Я же столь сокрушительной вины по поводу включения сцены с Максом не чувствовал, поскольку ничьих советов не отвергал, и мои намерения на девять десятых были предельно честными. Да, я хотел выполнить работу оригинально и творчески, но разве то же самое не было моей целью всегда и во всем? Что тут было нового и что изменилось к худшему?
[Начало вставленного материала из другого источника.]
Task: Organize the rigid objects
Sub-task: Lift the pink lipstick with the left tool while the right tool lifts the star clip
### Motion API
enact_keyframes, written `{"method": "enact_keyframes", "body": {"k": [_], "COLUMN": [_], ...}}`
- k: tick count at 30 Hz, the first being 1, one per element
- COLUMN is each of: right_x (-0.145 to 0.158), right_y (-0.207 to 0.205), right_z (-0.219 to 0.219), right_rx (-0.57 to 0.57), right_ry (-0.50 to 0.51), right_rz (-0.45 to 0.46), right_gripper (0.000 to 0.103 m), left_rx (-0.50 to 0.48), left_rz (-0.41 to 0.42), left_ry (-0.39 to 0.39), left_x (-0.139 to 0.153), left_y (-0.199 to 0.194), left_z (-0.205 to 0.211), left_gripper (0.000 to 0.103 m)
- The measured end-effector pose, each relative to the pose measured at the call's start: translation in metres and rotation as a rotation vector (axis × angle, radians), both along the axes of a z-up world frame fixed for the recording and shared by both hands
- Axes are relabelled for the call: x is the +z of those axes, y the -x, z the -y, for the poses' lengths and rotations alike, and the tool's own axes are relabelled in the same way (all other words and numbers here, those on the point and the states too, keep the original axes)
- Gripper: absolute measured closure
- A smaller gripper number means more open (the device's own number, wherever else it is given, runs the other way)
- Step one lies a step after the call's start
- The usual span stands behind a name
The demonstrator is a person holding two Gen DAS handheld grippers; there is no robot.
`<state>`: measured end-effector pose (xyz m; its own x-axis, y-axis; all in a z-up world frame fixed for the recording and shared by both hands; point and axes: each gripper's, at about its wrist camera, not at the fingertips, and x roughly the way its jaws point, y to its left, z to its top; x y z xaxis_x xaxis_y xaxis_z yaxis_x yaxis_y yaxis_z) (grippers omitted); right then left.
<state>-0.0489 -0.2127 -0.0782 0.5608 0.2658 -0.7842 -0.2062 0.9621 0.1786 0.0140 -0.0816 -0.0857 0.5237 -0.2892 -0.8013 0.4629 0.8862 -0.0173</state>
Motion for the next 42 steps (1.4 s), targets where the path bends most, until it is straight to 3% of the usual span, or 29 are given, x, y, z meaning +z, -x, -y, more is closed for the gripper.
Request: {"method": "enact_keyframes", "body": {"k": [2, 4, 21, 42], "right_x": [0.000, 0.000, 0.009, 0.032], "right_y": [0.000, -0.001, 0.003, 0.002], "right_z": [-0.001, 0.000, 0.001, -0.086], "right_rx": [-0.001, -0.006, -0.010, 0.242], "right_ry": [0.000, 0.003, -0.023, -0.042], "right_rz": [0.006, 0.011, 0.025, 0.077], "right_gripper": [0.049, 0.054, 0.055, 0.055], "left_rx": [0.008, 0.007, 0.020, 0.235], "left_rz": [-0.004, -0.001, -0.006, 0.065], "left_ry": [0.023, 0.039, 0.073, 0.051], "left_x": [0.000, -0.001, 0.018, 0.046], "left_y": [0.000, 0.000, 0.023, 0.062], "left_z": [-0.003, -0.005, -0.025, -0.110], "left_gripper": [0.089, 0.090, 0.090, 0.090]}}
Это вовсе не было похоже на то, как если бы я нашел сокровища и, наплевав на помогавших мне друзей, решил бы оставить их себе.
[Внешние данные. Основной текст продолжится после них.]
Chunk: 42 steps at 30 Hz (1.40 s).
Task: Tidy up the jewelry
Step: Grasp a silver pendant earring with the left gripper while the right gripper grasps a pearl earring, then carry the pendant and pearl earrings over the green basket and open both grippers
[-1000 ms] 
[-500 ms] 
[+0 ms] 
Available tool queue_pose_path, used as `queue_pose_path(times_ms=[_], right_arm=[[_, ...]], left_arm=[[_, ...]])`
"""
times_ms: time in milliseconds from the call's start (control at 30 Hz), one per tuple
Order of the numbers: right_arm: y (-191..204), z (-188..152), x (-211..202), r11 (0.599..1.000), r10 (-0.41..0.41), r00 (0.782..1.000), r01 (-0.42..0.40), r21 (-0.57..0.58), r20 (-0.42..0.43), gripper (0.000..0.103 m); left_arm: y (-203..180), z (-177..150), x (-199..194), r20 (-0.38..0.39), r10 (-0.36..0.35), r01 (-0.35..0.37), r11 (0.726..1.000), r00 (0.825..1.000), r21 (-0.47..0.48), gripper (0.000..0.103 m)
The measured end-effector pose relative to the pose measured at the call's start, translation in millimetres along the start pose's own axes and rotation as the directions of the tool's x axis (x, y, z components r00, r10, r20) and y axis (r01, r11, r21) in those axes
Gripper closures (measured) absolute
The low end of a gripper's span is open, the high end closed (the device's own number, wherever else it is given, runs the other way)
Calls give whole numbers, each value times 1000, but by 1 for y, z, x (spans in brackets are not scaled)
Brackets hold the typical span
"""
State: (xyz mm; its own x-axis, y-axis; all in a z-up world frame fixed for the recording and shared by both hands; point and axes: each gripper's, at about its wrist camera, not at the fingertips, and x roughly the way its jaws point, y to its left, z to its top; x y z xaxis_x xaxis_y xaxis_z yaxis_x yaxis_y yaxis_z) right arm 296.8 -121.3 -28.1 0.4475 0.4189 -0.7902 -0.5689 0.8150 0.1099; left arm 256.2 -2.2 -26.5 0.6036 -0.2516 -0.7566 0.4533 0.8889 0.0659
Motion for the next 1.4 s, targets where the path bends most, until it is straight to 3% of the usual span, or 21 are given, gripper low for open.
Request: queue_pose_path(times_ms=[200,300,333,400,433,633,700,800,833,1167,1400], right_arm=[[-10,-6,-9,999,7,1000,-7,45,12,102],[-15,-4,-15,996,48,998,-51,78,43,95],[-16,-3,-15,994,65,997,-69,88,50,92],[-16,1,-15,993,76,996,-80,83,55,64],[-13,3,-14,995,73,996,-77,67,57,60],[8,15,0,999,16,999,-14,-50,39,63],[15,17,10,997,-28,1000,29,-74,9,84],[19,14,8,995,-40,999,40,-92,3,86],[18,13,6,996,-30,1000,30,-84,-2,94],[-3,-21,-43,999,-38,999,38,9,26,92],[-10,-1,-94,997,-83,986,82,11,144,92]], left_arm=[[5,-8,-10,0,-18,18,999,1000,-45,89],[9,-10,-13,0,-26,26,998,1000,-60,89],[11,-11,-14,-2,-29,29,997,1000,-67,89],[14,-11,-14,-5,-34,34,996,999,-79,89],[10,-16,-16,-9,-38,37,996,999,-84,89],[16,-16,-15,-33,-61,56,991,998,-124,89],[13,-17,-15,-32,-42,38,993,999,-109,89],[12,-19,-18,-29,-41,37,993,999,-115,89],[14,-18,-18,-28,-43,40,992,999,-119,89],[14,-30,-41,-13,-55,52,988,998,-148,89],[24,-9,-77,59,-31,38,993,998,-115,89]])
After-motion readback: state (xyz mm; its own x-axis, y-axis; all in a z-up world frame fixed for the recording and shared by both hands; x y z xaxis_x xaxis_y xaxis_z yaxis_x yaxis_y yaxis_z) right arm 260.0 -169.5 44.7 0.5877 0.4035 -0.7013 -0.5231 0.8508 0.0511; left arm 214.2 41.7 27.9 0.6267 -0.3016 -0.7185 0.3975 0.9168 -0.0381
Кроме того, именно Спросоня велела мне сделать хорошую работу. А после того, что случилось со Стрейхорном, я ой как опасался ей перечить!
Я вообще очень много думал о Спросоне. Реальна она или нет7 Хороша она, плоха или действительно ангел? В чем я был уверен, так это в том, что она могущественная волшебница Воспоминание о ее руках, лежащих на выпяченном животе, и о начавшем изливаться из него мгновение спустя молочно-белом свечении я, наверное, прихвачу с собой в могилу. А кроме того, эти ее появления и исчезновения, загадочные взрослые замечания, сменяющиеся детским лепетом, почти прекрасным в своей невинности – если только все это происходило на самом деле.
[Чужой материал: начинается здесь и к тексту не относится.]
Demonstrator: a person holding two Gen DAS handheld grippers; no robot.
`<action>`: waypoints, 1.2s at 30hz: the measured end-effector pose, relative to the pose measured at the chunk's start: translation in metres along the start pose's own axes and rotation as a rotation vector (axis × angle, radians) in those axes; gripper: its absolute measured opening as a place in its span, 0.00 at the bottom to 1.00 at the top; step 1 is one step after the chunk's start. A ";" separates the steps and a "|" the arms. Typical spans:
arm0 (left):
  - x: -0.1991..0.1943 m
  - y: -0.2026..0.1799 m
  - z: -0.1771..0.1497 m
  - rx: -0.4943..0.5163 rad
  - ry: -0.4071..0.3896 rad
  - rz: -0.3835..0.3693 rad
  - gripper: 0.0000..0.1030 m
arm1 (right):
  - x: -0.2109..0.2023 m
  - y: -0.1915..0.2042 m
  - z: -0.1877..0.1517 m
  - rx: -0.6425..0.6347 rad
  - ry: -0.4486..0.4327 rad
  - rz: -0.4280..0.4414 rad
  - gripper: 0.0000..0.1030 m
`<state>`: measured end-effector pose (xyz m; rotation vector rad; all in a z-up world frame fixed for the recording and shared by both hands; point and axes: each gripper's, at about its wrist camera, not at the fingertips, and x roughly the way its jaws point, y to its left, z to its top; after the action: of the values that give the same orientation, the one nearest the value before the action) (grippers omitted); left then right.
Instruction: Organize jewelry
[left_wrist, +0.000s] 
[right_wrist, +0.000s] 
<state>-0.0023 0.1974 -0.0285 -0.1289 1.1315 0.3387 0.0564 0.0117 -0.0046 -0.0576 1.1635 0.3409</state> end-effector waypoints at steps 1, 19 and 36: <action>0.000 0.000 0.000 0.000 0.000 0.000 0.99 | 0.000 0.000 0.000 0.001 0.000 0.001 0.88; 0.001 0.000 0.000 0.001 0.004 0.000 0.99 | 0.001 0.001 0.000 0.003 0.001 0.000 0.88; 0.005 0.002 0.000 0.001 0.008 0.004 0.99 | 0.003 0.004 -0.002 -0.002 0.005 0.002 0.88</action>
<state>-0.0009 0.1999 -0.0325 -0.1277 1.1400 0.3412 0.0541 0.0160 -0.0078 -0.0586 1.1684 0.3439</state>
Я пришел к заключению, что, будь Спросоня какой-то разновидностью злого духа, она бы в точности объяснила мне, как следует снимать эту сцену, поскольку, по логике вещей, она хотела бы видеть ее именно такой, сделанной как надо. Но она ни разу не дала мне никаких указаний по поводу того, как именно следует ее делать, почему я и склонялся к мысли, что она находится на стороне сил добра или, по крайней мере, нейтральна.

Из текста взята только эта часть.